(Records excerpted from a collection)

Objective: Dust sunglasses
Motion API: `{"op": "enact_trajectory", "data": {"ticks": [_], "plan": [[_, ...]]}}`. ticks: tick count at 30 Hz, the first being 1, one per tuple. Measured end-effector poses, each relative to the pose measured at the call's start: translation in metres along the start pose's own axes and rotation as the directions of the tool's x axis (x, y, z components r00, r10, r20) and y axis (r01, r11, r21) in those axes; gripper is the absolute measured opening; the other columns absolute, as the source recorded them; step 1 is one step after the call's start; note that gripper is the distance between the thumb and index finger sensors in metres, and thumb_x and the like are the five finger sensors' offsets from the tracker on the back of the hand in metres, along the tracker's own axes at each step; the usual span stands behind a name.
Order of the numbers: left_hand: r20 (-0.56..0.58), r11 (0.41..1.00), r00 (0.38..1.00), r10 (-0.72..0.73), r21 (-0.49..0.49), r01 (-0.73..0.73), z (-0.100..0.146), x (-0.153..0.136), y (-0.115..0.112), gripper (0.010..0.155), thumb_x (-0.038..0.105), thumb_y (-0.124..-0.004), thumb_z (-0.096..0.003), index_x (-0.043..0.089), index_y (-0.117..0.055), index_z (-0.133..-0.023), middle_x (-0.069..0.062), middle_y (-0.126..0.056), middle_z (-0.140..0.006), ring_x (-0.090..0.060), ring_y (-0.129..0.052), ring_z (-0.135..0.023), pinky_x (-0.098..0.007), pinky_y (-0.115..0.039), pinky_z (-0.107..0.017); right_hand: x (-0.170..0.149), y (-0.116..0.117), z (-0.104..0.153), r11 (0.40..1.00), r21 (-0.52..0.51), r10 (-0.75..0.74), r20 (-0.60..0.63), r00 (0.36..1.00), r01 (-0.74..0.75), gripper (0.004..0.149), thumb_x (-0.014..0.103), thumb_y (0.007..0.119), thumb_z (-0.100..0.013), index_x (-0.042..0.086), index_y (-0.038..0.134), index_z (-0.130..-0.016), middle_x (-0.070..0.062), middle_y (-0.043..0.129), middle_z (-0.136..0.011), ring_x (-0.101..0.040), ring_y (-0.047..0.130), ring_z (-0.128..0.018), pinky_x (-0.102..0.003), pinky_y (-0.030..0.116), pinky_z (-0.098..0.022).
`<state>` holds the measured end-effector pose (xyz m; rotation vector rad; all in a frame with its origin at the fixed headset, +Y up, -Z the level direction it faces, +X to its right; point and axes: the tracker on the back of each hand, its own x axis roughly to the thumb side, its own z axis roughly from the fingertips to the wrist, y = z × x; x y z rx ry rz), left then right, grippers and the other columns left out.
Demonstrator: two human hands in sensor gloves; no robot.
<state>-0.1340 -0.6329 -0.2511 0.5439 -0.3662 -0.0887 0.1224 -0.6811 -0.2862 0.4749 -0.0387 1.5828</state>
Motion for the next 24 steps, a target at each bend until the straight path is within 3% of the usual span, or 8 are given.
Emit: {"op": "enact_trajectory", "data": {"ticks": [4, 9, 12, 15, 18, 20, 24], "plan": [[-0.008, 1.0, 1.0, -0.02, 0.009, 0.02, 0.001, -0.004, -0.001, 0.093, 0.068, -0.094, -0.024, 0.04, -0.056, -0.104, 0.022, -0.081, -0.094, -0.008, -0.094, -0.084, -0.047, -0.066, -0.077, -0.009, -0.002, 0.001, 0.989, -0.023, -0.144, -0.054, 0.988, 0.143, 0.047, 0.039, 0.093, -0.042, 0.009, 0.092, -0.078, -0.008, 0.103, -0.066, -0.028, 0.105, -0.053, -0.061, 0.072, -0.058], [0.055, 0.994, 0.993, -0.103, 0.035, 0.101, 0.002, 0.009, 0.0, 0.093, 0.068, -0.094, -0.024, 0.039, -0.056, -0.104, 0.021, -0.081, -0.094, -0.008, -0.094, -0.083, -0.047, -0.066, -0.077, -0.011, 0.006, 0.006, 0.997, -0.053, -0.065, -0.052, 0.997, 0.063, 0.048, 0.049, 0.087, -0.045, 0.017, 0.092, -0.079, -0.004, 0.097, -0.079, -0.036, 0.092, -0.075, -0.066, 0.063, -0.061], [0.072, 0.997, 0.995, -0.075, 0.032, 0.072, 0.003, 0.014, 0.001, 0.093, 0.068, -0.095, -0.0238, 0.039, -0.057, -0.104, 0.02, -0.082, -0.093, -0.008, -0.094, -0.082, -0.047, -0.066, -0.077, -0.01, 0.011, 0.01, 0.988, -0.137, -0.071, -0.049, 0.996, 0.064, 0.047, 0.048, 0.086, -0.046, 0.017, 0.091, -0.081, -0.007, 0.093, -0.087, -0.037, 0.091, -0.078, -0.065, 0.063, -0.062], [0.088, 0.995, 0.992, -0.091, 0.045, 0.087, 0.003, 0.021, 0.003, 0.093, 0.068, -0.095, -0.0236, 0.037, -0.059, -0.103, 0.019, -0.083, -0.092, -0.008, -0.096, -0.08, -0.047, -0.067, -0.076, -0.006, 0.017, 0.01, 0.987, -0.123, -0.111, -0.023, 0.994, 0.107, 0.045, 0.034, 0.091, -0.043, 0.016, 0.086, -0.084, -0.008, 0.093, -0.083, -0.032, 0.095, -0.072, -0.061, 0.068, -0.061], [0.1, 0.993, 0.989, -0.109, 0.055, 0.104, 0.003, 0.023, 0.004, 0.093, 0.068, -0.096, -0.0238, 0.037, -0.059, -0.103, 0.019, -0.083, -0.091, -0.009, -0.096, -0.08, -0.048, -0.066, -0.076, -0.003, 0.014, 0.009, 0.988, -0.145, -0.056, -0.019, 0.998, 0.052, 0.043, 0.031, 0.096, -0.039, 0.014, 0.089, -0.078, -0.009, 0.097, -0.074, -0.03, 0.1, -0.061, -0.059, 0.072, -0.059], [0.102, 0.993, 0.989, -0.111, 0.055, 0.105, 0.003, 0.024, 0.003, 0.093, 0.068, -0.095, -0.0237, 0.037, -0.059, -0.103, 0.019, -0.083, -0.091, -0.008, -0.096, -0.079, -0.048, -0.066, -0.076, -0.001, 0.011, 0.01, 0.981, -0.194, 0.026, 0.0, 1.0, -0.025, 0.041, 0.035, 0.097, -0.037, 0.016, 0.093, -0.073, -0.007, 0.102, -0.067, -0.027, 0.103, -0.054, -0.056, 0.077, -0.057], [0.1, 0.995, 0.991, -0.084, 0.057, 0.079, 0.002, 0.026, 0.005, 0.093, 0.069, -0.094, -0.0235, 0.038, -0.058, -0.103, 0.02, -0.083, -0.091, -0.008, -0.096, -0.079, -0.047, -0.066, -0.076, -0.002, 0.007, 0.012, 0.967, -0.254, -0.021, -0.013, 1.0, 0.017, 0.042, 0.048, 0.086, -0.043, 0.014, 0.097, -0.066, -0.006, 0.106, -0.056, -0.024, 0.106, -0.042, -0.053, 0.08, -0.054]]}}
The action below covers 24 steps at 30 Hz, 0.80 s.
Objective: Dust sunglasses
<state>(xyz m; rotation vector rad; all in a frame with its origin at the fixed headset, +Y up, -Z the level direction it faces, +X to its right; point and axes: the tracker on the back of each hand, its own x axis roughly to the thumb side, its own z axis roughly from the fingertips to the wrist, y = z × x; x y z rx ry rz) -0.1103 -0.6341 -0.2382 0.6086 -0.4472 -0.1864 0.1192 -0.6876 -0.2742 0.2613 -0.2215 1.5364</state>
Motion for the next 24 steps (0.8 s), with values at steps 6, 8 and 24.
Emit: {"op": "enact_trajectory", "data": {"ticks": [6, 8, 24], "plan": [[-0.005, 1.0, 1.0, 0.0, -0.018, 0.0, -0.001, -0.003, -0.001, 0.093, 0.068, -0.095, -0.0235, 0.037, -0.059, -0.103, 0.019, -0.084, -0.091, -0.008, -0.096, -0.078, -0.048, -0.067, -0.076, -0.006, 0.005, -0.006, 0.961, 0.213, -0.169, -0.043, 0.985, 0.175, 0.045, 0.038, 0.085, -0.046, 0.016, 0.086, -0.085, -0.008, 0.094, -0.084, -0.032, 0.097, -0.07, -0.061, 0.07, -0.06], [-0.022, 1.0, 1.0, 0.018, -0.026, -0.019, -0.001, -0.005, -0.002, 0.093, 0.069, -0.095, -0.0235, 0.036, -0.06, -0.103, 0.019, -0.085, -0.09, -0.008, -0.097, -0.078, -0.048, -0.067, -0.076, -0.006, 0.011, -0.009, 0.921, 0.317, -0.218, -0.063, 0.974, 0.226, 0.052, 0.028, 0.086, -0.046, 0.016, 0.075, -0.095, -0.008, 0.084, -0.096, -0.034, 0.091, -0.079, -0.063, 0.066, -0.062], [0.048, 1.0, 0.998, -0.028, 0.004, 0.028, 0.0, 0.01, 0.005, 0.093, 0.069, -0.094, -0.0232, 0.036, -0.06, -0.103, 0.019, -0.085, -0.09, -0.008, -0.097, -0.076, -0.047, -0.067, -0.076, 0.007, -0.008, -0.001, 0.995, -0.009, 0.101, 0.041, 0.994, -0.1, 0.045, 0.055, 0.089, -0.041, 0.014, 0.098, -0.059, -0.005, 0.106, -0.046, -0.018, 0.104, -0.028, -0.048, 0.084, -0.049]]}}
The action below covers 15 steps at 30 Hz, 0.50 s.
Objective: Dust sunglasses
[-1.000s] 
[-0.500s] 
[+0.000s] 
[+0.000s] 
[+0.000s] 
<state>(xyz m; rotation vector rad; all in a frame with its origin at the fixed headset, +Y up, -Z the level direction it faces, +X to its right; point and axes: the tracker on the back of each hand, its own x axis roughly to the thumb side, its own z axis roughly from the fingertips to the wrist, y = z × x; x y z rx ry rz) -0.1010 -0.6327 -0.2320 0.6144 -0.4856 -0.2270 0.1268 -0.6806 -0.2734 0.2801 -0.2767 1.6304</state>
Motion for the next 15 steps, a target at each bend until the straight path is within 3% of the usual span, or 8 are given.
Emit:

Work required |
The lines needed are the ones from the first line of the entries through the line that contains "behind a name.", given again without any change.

Response for this exercise |
Objective: Dust sunglasses
Motion API: `{"op": "enact_trajectory", "data": {"ticks": [_], "plan": [[_, ...]]}}`. ticks: tick count at 30 Hz, the first being 1, one per tuple. Measured end-effector poses, each relative to the pose measured at the call's start: translation in metres along the start pose's own axes and rotation as the directions of the tool's x axis (x, y, z components r00, r10, r20) and y axis (r01, r11, r21) in those axes; gripper is the absolute measured opening; the other columns absolute, as the source recorded them; step 1 is one step after the call's start; note that gripper is the distance between the thumb and index finger sensors in metres, and thumb_x and the like are the five finger sensors' offsets from the tracker on the back of the hand in metres, along the tracker's own axes at each step; the usual span stands behind a name.

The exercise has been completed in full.